_Information provided:_
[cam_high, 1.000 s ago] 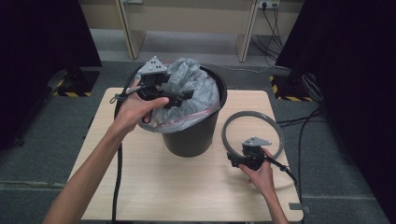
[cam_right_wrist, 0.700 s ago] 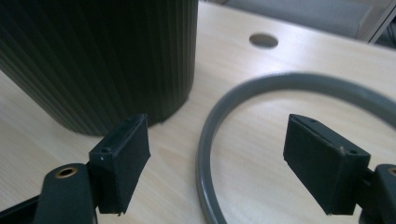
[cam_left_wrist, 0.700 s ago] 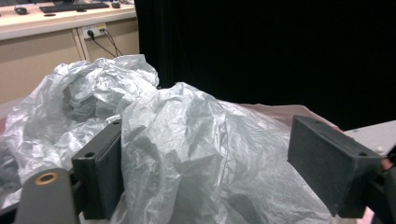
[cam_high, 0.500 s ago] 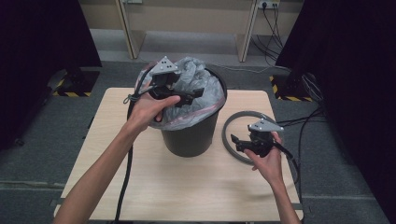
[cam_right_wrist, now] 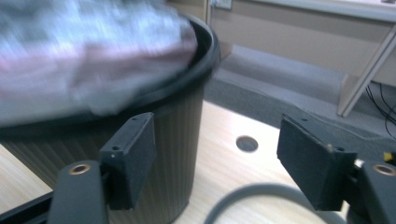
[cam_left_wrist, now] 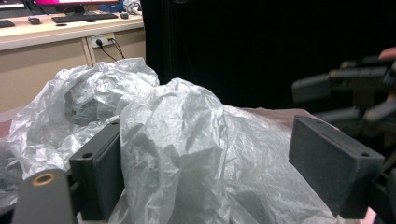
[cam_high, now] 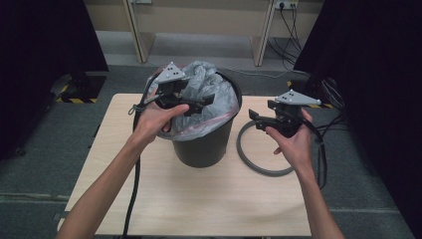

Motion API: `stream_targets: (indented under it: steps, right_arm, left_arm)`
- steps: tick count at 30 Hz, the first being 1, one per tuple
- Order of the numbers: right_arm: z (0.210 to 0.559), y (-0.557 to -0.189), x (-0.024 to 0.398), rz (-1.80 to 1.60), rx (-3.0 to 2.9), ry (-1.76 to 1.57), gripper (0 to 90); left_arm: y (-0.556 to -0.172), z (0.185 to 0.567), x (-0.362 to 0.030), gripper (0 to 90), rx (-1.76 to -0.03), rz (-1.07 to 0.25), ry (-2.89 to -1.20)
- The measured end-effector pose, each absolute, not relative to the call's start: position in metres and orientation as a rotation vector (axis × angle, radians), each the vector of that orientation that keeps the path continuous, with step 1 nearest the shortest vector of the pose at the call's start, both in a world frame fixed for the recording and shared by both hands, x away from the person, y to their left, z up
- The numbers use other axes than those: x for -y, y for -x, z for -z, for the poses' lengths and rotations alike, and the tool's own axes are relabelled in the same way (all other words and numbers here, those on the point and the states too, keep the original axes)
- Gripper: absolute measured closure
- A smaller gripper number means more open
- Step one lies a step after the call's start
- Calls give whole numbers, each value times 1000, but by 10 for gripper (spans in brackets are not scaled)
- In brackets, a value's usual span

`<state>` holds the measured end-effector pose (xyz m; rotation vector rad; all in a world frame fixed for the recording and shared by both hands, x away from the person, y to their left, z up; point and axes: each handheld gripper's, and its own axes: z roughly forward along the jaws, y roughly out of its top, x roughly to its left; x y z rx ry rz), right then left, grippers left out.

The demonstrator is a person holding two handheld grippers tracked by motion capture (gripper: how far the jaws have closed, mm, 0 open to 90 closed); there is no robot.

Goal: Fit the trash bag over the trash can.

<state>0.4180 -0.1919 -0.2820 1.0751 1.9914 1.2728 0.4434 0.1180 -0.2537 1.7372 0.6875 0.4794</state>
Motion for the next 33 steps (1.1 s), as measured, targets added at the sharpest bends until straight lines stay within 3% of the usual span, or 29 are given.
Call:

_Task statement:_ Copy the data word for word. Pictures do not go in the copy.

_Written solution:_
[cam_high, 1.000 s ago] 
[cam_right_wrist, 0.700 s ago] 
[cam_left_wrist, 0.700 s ago] 
[cam_high, 0.500 s ago] 
[cam_right_wrist, now] 
[cam_left_wrist, now] 
[cam_high, now] 

Motion API: `stream_targets: (indented under it: steps, right_arm, left_arm)`
- steps: tick count at 30 Hz, the first being 1, one per tuple
- Order of the numbers: right_arm: z (0.210 to 0.559), y (-0.557 to -0.189), x (-0.024 to 0.398), rz (-1.80 to 1.60), rx (-3.0 to 2.9), ry (-1.76 to 1.57), gripper (0 to 90); left_arm: y (-0.556 to -0.172), z (0.185 to 0.567), x (-0.362 to 0.030), gripper (0 to 90), rx (-1.76 to -0.03), rz (-1.07 to 0.25), ry (-2.89 to -1.20)
- The measured end-effector pose, each absolute, not relative to the call's start: position in metres and orientation as a rotation vector (axis × angle, radians), each the vector of that orientation that keeps the path continuous, with step 1 nearest the shortest vector of the pose at the call's start, both in a world frame fixed for the recording and shared by both hands, x away from the person, y to their left, z up
- The numbers use other axes than those: x for -y, y for -x, z for -z, for the poses' lengths and rotations alike, and the tool's own axes are relabelled in the same way (all other words and numbers here, those on the point and the states too, keep the original axes)
- Gripper: absolute measured closure
- A smaller gripper number means more open
- Step one lies a step after the call's start
- Calls give whole numbers, each value times 1000, but by 10 for gripper (spans in brackets are not scaled)
- In brackets, a value's usual span

`<state>` holds the measured end-effector pose (xyz m; rotation vector rad; all in a world frame fixed for the recording and shared by both hands, x away from the person, y to their left, z up; point and axes: each handheld gripper's, and its own axes: z roughly forward along the jaws, y roughly out of its top, x roughly to its left; x y z rx ry rz), right then left, grippers left out.

The demonstrator is a person holding two handheld grippers tracked by motion capture (gripper: how far the jaws have closed, mm, 0 open to 90 closed); there is no robot.

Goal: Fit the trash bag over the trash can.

<state>0.4180 -0.1919 -0.2820 1.0751 1.9914 1.2728 0.4434 0.1180 -0.2537 1.7372 0.6875 0.4794</state>
Motion for the next 33 steps (1.1 s), as measured, targets added at the sharpest bends until straight lines stay within 3% of the usual span, or 29 are given.
Call:

The exercise calls for nothing further.